I am in a complete tizz wazz. I need to tell my two closest friends before it gets out that I am pregnant.
The first sweetheart got married 4 years ago and has been TTC’ing ever since. She put in the most unbelievable year last year with hormones and no BFP and she has just started into IVF. We both have always said we were going to try the minute we were married and here I come only married 3 months and I have to tell her that I am pregnant. I know that she will be delighted but I know she will also be heartbroken and I hate upsetting her.
The second buddy (we all hang around together and have for years) is getting married on the 24th August next year. Now we were all together when her H2B proposed and we really do share so much.
I am due 6 days before the wedding and I am already trying to see how I can possibly manage to be at her day either overdue or with a 6 day old.... don't know how to manage it.
Any advice on what to say to them.... we are having lunch together for christmas early next week and I was going to tell them !
Tough situation! My two sisters both got pregnant, while another sister had been trying for quite a while and they really dreaded telling her. The sister who was having difficulties said to me afterwards that although she was a bit gutted she would hate to think that anyone felt guilty at such a happy time and that she'd far rather they were straight with her.
As for the other friend's wedding, you don't have much control over it I'm afraid - all you can say is that if its humanly possible, you'll be ther - I'm sure she'll undertand!
What a lovely friend you are, nice to see that you are concerned about your friends and how your wonderful news will affect them. I'm sure they will be delighted for you.
If it was me, I'd be the exact same - dreading their reactions! But you know what, they sound like they are a couple of brilliant friends, and I bet they will suprise you. I bet they will be delighted for you, even if part of them is hurt.
It's probably a good thing that one friend is TTC so she will totally understand how you can't put your life on hold for someone else's wedding, so she can calm the other friend down if she has any Bridezilla moments!
All you can do is your best and say you will try your damndest (sp?) to be at the wedding but that you can't promise. Did she ask you to be bridesmaid? I couldn't ask two of my best friends to be bridesmaids as they had final college exams coming up and I didn't know right up until the end if they would even be there. I didn't feel mad or hurt at all, just a little sad, but was thrilled to bits when they both made it to the day.
You can still make a big fuss of the girl getting married even if you are pregnant and even if you miss her day you can make it up to her.
As for your other friend, it will be tough on her, but you can now chat together about the whole process of TTC which is great for her.
These sound like great mates - don't underestimate them and don't wreck your head over it. This is happy happy news!
They really are the best friends a girl could have and we are always there for each other. I know that they will be happy for me, but I am taking something from each of them with my happiness and I hate that.

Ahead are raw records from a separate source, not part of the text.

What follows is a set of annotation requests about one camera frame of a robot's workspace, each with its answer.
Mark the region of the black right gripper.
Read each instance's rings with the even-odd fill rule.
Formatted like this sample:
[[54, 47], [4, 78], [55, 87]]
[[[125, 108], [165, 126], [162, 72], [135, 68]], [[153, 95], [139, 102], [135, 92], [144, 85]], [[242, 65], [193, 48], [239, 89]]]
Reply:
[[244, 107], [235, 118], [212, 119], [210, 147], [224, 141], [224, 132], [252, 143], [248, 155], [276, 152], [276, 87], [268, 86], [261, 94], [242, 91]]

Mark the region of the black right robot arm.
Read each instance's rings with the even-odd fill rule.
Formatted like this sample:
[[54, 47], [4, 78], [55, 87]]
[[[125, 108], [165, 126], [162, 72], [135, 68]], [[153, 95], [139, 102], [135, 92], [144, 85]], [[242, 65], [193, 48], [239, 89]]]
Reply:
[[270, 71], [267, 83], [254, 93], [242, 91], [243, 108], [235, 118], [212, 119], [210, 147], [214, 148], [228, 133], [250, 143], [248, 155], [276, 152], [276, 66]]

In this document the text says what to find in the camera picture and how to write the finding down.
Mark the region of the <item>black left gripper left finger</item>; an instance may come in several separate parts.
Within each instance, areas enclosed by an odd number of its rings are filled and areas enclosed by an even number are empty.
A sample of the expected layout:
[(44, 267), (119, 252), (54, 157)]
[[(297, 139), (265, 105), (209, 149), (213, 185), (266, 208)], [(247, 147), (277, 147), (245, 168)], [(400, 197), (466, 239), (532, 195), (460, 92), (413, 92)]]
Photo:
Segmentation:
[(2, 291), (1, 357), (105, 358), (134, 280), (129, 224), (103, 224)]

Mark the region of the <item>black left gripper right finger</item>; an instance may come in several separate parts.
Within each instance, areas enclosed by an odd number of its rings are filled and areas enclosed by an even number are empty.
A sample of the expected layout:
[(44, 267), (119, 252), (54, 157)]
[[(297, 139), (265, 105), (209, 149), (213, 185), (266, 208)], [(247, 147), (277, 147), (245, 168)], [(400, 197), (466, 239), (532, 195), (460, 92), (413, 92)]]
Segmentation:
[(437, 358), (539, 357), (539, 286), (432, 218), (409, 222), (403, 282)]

I will just have to go all out before the wedding for my buddy. My other friend has had us to support her and I will just have to reassure her that I am there more than ever.
as the girls say, the fact that ur being so thoughtful about it is the main thing - i think people struggling to get pregnant are hurt when people are insensitive and don't consider how they feel - you obviously have!
good luck with it - i'm sure they'll be over the moon for u.
I have to agree with the other girls.
If these girls are as good friends as you say they are they will be delighted for you.
I was in the opposite poisition, I married 5.5 yrs was 3 yrs trying & all my friends got pregnant before me.One friend got pregnant 1 month after her wedding & came to tell me her news @ 6 wks.The timing couldnt have been worse cos I had just done a test 10 mins before she arrived & got a BFN.
When she told me I started crying , I was happy for her but sad for me.She understood & thats what good friends do.She has a beautiful 6 month old & I'm now 3 months pregant myself.When I told her she started crying & was so happy for me.
Your friends will be the exact same.